Once again macro data kept showing signs of improvement. After the erratic 17% m/m jump in the number of US housing starts in
February, starts were always likely to fall back in March. The good news is that the 10.8% drop, from 572k to 510k, leaves starts above
January’s trough of 488k. What’s more, the recent volatility has been concentrated in multi-family starts. The larger and more stable
single family starts figures have been broadly stable for the past three months. This adds to the number of housing indicators that may
have found a floor : the others being the NAHB index of homebuilding activity, new home sales, existing home sales and mortgage
applications. That said, all these indicators are still at incredibly low levels. Housing starts remain 77% below their peak and 66% below
their 50-year average. So even if housing activity has passed its nadir, it is still very, very weak. But this improvement is crucial as to the
recovery scenario, housing prices collapse being the reason for all this mess.
Meanwhile, the fall in number of initial jobless claims to 610k last week from 663k the week before is the second drop in a row.
Nonetheless, it is still consistent with the monthly payrolls figures falling by over 600k per month. But it will be worth watching carefully,
as according to both bear and bull strategists, employment can not improve before a while ... Jobless claims are closely watched,
because they are the most timely indications we have of turning points. Robert Gordon, an economist at Northwestern University who
studies business cycles and has a seat on the committee that rules on the beginnings and ends of recessions, has found that the four-
week average of new claims usually peaks about a month before recessions end. The problem, of course, is that we don't know jobless
claims have peaked until after the fact.
Even in England things are showing signs of improvement. March’s British Retail Consortium figures join the recent string of
economic indicators showing some sort of improvement. The BRC’s measure of annual growth of like-for-like sales values remained in
negative territory in March at -1.2%. Nonetheless, this was an improvement on February’s -1.8% rate and was rather stronger than the -
2% to -3% rates seen towards the end of last year. As the Chart shows, the survey points to a rebound in the annual growth rate of the
official sales measure in March. The CBI Distributive Trades Survey already released was rather gloomier, with its reported sales
balance falling from -25 to -44 in March. However, the BRC survey is generally considered to give a more comprehensive picture, given
that, unlike the CBI survey, it covers the whole of the month. The BRC also suggested that the much better weather this March
compared to March 2008 may have temporarily boosted sales. However, this often just prompts a shift in the type of spending. Indeed,
the more optimistic interpretation is that the recent increase in disposable income, reflecting falling mortgage interest payments and
inflation, is feeding through to the high street. The measure of nominal income available for discretionary spending has recently been
rising at an annual rate of around 6%. " If retail sales continue to surprise on the upside, we will reconsider our view" from the own words
of some very bearish economists .
The Fund manager survey is telling you why some further rise will be in the pipe. Indeed, the April FMS marks something of
watershed revealing a major crack in sector rotation, both globally and in Europe, as capitulation on banks has sparked a significant shift
out of defensives into cyclical.
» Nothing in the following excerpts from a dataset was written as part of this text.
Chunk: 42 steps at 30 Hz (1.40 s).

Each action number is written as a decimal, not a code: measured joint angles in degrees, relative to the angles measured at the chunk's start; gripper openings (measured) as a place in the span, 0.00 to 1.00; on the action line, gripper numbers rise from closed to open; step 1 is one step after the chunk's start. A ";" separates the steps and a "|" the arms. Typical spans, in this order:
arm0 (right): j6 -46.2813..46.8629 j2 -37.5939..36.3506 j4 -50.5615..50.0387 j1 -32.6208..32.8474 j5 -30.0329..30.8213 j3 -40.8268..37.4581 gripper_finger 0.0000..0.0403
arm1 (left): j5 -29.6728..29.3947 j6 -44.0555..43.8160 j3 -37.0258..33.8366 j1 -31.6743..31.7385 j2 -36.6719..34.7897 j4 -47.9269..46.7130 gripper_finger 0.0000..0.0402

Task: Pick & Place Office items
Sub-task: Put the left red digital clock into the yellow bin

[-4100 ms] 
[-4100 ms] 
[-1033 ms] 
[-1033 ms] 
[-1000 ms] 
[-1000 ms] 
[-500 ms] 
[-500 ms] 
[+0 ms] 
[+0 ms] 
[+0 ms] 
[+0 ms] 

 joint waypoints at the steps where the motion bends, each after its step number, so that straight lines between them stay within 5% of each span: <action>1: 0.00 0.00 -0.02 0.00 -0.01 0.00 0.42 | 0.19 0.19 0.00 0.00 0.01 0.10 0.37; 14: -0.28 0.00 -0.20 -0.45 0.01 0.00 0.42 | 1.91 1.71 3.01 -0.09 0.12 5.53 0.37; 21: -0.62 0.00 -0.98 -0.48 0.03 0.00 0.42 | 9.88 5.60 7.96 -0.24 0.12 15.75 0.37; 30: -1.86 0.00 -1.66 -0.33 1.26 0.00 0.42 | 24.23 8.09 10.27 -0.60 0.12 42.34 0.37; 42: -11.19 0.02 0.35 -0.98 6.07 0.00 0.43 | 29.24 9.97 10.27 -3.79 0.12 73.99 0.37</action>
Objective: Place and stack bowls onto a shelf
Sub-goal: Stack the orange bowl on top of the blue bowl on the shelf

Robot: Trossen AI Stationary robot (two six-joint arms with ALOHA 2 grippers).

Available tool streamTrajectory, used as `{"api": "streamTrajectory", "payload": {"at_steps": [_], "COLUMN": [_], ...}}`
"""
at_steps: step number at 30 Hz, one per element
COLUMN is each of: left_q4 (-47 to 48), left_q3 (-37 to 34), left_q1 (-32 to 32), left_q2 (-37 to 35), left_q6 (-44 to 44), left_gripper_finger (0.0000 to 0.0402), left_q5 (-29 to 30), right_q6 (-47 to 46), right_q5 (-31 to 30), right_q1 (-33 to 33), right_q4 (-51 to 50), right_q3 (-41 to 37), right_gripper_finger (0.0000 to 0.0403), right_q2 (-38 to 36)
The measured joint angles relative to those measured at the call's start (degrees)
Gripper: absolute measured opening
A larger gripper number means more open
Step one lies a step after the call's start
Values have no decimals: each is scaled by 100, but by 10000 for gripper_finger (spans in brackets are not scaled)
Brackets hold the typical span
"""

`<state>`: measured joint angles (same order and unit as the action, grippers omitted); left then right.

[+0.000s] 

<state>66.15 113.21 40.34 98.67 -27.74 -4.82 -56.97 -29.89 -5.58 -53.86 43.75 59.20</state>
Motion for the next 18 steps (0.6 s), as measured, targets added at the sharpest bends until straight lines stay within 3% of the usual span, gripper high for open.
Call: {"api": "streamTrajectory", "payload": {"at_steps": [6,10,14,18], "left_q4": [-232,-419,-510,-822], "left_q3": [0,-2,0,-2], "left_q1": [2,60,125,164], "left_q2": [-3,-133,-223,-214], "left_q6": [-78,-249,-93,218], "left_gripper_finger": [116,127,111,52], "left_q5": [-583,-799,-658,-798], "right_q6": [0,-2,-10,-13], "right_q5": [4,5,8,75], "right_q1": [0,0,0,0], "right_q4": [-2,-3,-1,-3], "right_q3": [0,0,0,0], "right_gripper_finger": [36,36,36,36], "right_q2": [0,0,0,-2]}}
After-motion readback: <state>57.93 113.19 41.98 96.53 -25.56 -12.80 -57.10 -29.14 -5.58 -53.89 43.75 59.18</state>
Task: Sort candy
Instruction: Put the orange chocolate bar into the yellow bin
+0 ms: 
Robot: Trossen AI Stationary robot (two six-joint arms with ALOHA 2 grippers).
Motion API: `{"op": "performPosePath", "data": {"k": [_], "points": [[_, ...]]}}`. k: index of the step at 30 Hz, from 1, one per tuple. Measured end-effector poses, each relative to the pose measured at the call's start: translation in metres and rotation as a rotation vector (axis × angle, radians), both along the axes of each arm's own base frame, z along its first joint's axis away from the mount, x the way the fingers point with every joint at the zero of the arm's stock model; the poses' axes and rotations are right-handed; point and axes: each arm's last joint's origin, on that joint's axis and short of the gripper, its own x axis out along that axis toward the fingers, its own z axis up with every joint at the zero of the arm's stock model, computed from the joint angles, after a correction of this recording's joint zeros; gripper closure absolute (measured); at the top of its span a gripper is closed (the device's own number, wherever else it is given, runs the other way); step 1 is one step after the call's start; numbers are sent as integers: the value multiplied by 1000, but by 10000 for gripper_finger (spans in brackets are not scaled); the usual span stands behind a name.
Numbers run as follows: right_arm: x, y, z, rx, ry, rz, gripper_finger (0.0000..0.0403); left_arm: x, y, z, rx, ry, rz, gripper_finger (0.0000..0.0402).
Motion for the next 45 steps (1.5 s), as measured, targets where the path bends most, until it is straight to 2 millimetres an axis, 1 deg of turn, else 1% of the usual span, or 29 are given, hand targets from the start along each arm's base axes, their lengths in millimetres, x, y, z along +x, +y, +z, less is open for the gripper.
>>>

Investors remain underweight equities (net 17% vs 42%), underweight risk (a reading of 35 is still below
long term average), underweight Europe (-29%) and underweight cyclical . The apocalyptic fear factor may have fallen but there is no
evidence of bullish euphoria and as such there is scope to see markets move higher, and meaning adding cyclical exposure would be a
good idea. Asset allocators cut equity underweight to 17% from 41%, trimming bond overweight to 9% and reducing cash over weights to
net 24% - the lowest level since late-2007. Telecoms, Healthcare and Technology with almost all cyclical still very underweight. With
Food&Bev, P, H&H and Utilities seen as the 3 most overvalued sectors there is still scope for further rotation and further performance.
Alcoa, Juniper, Goldman, Johnson, Intel, JP and now Google happened to release decent earnings, certainly not reflecting the
valo levels in which the heavy deleveraging process from hedge funds in the last few quarters sent equity indices, which in itself added to
the already tough environment where confidence was lost and economy on stand-by. As to the bad earnings from Nokia, it was very much
picturing our inventory debate when saying “destocking has reached bottom in most markets”, meaning once demand is picking up the
output will get a boost that most investors might be underestimating. This improving background should be enough to prevent equity
indices from falling back to March levels, making the current rally a start of a long and lasting bullish process ending the 9 years of bear
market which started in March 2000.
And to those who keep on finding it is rising too fast, we would remind that this is the drop which happened much too fast. The
market took one month and a week to climb 552 points from 1765 to 2320 on the Eurostoxx cash from March 9th to yesterday’s high April
16th, but just as an example lost 441 points between the 2608 highs of January 6th and the 2167 lows of January 23ed !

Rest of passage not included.